AP World History Teacher

2026 AP Summer Institute Day 1

Introduction to AP World History

group_meeting_puzzle_final_step_800_clrThis is the first of several posts this summer to keep communication lines open with those who attend my AP World History Summer Workshops. Specifically, I want teachers from my workshops to have a summary of what we covered as well as quick links to the resources mentioned on each day. So, here’s a review of day one . .

Equity and Access. First of all, the College Board’s Equity and Access policy is crucial to Advanced Placement programs. This is not packing classes with as many students as possible but seeking out underrepresented subgroups who have the potential to do well in AP classes. (You can find more this at AP Potential.) Recruiting students not traditionally inclined or recommended to take AP classes is a significant change to how many teachers conceive of Advanced Placement.  Personally, I find the greatest satisfaction not in the most advanced students who enter my class, but rather in those who are uncertain of themselves, who work hard and are transformed by the effort. There is a risk in opening the class to a wider range of students but I love being part of the experience that awakens students to their potential.

The Nature of AP World History. The main point I try to drive home on Day 1 is the centrality of the Curriculum Framework (CED) to your teaching. I have strong opinions about this and others disagree, but I believe many teachers teach the course in a far too textbook-centric manner. I prefer to draw from a variety of resources with the goal of completely addressing the Learning Objectives, the Historical Developments, and the necessary examples to illustrate them. The textbook is merely one of many resources to that end and my students do not read every one of its chapters. Perhaps I would feel differently if the AP Exam were a big test on Bentley, Strayer or Stearns, but it’s not.This basically refers the the Course and Exam Description, or the CED.
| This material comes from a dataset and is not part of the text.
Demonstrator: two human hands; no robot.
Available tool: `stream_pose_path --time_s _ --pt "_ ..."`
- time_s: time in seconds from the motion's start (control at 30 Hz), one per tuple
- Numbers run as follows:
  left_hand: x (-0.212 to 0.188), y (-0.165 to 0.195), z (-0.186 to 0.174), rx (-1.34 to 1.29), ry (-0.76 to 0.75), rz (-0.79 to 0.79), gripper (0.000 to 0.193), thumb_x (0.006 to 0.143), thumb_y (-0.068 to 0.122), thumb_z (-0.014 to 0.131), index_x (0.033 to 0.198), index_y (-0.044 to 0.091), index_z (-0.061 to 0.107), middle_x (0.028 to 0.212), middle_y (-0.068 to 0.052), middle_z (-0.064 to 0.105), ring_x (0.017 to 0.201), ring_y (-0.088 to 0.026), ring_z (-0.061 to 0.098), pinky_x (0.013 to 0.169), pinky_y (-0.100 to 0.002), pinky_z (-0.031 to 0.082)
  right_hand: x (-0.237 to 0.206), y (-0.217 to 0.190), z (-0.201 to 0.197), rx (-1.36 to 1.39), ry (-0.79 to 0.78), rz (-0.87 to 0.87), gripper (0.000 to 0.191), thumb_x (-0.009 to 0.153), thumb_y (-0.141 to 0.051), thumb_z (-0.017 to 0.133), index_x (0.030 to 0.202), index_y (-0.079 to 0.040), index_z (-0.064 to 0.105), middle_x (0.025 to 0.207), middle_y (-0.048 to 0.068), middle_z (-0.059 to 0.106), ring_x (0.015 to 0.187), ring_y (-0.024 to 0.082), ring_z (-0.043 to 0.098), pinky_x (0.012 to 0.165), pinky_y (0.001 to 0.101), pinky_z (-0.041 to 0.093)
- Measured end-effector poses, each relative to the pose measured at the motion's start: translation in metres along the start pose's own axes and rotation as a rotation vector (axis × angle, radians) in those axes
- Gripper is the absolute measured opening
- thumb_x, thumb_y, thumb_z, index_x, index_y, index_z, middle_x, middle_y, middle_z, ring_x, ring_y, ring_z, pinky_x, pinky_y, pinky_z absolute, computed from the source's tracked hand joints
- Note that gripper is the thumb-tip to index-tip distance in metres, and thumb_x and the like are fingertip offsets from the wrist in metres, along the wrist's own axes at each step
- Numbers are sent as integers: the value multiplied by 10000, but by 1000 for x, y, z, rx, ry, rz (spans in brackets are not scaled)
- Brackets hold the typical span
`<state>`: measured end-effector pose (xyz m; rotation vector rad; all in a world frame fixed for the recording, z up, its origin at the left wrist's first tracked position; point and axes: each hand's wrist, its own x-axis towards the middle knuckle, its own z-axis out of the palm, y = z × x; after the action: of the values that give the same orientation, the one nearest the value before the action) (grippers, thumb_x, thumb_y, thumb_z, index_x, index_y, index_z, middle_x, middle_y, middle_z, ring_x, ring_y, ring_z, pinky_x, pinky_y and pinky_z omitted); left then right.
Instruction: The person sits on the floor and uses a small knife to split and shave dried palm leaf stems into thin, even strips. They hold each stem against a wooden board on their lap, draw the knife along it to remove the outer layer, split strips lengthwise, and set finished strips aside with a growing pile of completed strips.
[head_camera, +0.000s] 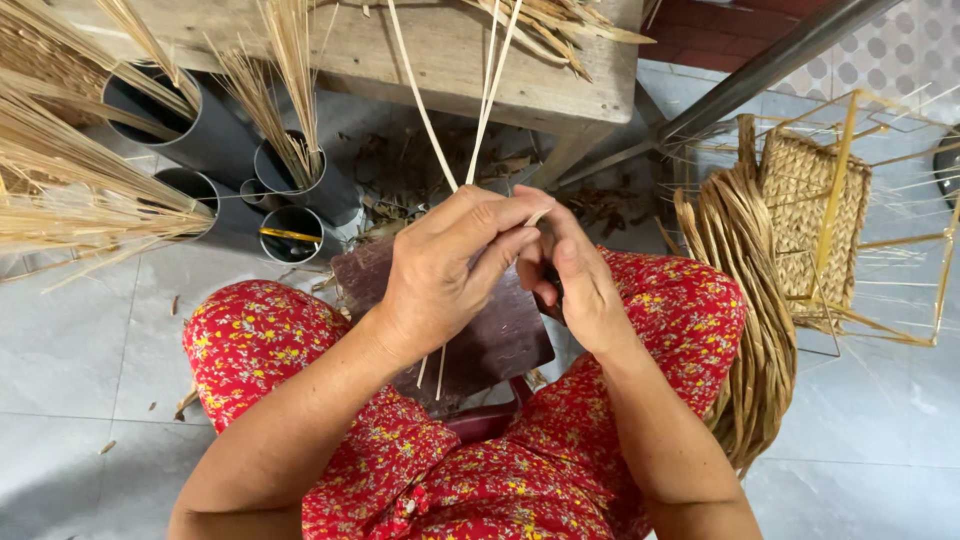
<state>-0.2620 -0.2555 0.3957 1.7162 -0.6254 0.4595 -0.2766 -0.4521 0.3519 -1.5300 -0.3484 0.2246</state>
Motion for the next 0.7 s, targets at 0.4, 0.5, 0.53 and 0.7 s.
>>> stream_pose_path --time_s 0.4,0.5,0.53,0.7 --pt "-2 3 4 22 -28 -35 340 954 -3 794 1256 94 673 1008 -61 719 904 -178 743 769 -284 593 -26 -63 22 557 86 13 521 1120 -226 551 1549 -45 318 886 166 615 654 152 551 591 260 460" --pt "-2 2 4 19 -29 11 345 956 -8 791 1260 93 663 1052 -63 723 938 -193 742 805 -294 599 -26 -64 23 567 54 20 490 1132 -217 538 1538 -39 330 884 172 614 656 148 545 599 257 459" --pt "-2 1 4 20 -32 13 344 954 -9 791 1257 93 663 1046 -65 720 932 -195 743 798 -296 599 -26 -63 23 564 59 24 487 1131 -215 538 1535 -40 330 882 171 612 656 147 543 598 255 458" --pt "-3 1 3 34 -54 13 341 956 -8 789 1255 94 660 1022 -68 708 908 -208 740 779 -309 592 -28 -62 23 560 68 32 479 1129 -210 540 1525 -41 331 878 171 611 656 145 539 594 252 456"
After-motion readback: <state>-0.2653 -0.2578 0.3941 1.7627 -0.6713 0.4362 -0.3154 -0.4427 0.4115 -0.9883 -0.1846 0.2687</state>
The most practical element of the CED is the Topic Pages that you will use to plan your content lessons. HERE is a list of PDF files of all AP World History Topic Pages, and HERE is a video about how we learned to use the CED to plan out our year. We used Scheduling Your Units of Study 2026 page from the workshop note book to plan.

As you devise your own system for teaching the course you might find the Correlation Guides from the textbook publishers helpful. These link they pages of the textbook to the Key Concept outline. However you decided to order content the Curriculum Framework is your friend and keeps you from being overwhelmed by the scope of the subject.

Geography. Students must know the Geographic Regions as outlined in the Curriculum Framework. Confusing regions (East Asia with Southeast Asia for example) can destroy an entire essay attempt. As with the time Periods, there are arguments and ambiguities in these regions students should be aware of (is Egypt in North Africa or the Middle East? Why or why not?) A great video to introduce the POV of map making is this clip from the West Wing TV series. Here is an interesting article of how maps can lie.

Teaching the Basics: Making an Argument

We spent some time the first morning talking about what sets this class apart from regular history classes: students have to make arguments about the past. I begin hammering this home the first 9 weeks of the course and then work this skill into the format of the Long Essay Question and Document Based Question. 

The first argument I model for them is about metals and early societies, which you can see HERE. We then move on to the archeological finds from the Indus River Valley. The evidence page is in your workbook, but you can find the entire lesson plan HERE. Although we didn’t do it in the workshop, I have another “Unit Zero” lesson that uses state building during the classical age and gets students to dig further into different types of historical sources. 

The Multiple Choice Questions 

 

The Short Answer Question (SAQ)

About half way through Day 1 we began to look at the Short Answer Questions for the AP Exam. The basic handout from the workbook is HERE.

 


On the SAQ, these terms would look like this:

Identify an economic development between 1750 and 1900 that led to the formation of new elites.

  • An economic development between 1750 and 1900 that led to the formation of new elites was the industrial revolution

Describe an economic development between 1750 and 1900 that led to the formation of new elites.

  • The industrial revolution, a process of shifting production from hand made methods to machine production in factories, led to the formation of new elites between 1759 and 1900.

Explain how an economic development between 1750 and 1900 that led to the formation of new elites.

  • Between 1750 and 1900 the industrial revolution led to the formation of new elites. Because industrial production rewarded investors rather than inherited wealth, the middle class gained much and rose to prominence over the aristocracy.

You can find a Covid-Era video of the SAQ presentation I gave on Day 1 HERE (but be mindful of the recent change–no more choice and ALL questions will have a stimulus.)